MoM: Could you talk about the town of Zacapa and paint a picture of what life is like there?

LV: It’s a town on the north west of Guatemala, and it’s very hot. The rum is in honour of that town because one of the people who started Ron Zacapa was from Zacapa. We don’t have any operations in Zacapa now, it’s just the name. Zacapa has its origins in the Mayan language and means ‘water that runs over grass’. 

MoM: What do you think is driving interest in premium rum and super premium?

LV: When we started with Zacapa I remember two things. People said, ‘a rum produced in Guatemala?’ because everyone thought about rum’s link to the Caribbean – Puerto Rico, the Dominican Republic, Jamaica. The other thing was the price. It was quite hard to break the mentality that you can only drink rum in certain drinks. Zacapa were really the pioneers in trying to re-educate people that rum is not just about beach parties, it’s a premium spirit.

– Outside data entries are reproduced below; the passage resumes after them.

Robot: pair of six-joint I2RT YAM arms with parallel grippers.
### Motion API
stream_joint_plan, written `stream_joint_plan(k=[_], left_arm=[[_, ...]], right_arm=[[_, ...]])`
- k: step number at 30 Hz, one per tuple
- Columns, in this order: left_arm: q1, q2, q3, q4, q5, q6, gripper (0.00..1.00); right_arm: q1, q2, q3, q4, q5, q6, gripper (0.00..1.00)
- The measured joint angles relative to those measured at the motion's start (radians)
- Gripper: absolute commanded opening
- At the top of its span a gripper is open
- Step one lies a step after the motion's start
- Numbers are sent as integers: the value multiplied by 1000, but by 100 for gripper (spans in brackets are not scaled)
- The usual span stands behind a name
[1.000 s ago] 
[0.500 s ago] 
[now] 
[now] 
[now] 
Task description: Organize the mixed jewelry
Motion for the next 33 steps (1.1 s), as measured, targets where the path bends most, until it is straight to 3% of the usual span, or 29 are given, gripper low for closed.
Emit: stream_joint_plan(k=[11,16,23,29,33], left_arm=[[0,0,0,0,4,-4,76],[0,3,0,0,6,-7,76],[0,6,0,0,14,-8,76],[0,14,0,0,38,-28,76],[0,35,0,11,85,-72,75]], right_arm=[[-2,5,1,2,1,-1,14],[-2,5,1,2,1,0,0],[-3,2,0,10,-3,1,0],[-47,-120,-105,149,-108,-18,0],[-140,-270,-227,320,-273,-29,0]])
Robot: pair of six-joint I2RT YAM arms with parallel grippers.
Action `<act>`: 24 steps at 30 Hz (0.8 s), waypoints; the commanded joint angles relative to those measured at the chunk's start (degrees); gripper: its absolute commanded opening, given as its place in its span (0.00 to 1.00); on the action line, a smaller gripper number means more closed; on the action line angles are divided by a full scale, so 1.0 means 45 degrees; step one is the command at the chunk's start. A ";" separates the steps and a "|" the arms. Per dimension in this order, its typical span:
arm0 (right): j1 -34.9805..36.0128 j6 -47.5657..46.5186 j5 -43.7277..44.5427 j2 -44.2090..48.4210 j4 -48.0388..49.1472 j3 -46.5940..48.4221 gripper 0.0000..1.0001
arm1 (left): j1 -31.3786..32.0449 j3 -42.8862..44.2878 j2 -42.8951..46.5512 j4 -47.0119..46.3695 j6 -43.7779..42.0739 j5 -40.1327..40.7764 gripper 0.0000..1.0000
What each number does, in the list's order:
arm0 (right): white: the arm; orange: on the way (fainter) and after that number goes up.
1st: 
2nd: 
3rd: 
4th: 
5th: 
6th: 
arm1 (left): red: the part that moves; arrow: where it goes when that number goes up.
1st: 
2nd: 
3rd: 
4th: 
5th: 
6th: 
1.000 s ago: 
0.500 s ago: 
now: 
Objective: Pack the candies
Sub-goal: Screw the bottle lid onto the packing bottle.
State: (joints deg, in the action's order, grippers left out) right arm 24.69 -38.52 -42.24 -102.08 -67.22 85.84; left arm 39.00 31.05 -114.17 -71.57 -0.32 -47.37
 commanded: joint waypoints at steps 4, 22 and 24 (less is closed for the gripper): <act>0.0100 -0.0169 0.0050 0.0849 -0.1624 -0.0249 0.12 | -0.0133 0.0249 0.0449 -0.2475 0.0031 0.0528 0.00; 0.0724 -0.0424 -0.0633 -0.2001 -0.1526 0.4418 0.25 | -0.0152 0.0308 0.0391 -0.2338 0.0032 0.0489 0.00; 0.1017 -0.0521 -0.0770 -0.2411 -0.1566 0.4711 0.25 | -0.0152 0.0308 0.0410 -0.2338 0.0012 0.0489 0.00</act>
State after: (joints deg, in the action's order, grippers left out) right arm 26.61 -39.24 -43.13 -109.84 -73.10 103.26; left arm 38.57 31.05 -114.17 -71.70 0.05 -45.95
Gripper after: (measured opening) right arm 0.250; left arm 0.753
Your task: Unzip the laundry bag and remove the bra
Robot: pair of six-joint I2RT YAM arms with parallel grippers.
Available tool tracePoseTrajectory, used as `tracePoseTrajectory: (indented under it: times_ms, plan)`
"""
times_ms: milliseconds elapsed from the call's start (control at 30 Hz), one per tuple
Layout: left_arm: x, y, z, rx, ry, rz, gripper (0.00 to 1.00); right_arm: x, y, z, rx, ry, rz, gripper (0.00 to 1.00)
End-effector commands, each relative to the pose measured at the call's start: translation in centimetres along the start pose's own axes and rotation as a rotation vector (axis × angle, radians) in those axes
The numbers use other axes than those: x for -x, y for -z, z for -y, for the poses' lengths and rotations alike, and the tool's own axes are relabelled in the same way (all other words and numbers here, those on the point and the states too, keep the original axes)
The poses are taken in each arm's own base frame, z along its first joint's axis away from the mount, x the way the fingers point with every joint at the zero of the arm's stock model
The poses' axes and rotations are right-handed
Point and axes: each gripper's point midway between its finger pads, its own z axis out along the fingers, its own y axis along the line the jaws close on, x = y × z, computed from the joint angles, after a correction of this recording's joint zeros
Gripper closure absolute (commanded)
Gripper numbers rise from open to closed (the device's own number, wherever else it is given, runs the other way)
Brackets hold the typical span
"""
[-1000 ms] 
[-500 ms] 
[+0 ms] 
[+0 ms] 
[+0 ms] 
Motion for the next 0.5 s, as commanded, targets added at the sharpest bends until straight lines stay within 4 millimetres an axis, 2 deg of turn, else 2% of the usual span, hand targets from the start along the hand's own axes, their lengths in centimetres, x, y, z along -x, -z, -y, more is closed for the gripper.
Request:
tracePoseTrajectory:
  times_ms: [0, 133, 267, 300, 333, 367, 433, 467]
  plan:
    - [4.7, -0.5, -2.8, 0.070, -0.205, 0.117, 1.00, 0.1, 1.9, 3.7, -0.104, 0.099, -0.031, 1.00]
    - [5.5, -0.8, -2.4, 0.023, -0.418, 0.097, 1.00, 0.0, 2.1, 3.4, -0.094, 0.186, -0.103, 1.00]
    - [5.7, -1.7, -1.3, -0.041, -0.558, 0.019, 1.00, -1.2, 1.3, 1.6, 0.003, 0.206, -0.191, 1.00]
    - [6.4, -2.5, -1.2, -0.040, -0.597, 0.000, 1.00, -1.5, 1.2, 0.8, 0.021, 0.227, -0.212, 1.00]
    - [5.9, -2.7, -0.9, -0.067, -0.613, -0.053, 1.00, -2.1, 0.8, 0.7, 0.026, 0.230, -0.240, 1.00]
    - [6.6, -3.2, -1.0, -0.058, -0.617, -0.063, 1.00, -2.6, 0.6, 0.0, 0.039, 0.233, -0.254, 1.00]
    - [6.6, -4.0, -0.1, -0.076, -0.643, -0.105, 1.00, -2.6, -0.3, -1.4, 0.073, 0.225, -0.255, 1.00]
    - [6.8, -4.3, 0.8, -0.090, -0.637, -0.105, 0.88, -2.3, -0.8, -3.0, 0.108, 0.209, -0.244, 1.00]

After that, all rum producers suddenly had high-end rums.

MoM: There’s always plenty of chatter about rum regulations. Would the category benefit from homogenising rules about production, labelling and so on?

LV: The problem with the rum world is there isn’t just one rule, each country has its own legislation. Years ago they tried to bring in one rum standard, they had lots of meetings in Trinidad and Tobego, but they couldn’t agree on anything. In Guatemala we have a Designation of Origin, so we have government-controlled standards in all our factories. All alcoholic drinks in Guatemala need to be aged and that’s one of the big problems we had with the legislation – because in the Caribbean, white rum isn’t aged and the producers don’t want to change this. I do think the category would benefit from tighter rules and regulations. 

MoM: What’s your go-to Zacapa serve?

LV: It depends on the moment, but I love a Zacapa Old Fashioned or a Zacapa Negroni. I love coffee, so Zacapa and espresso is very good after dinner or lunch. But if I drink it neat? Zacapa XO.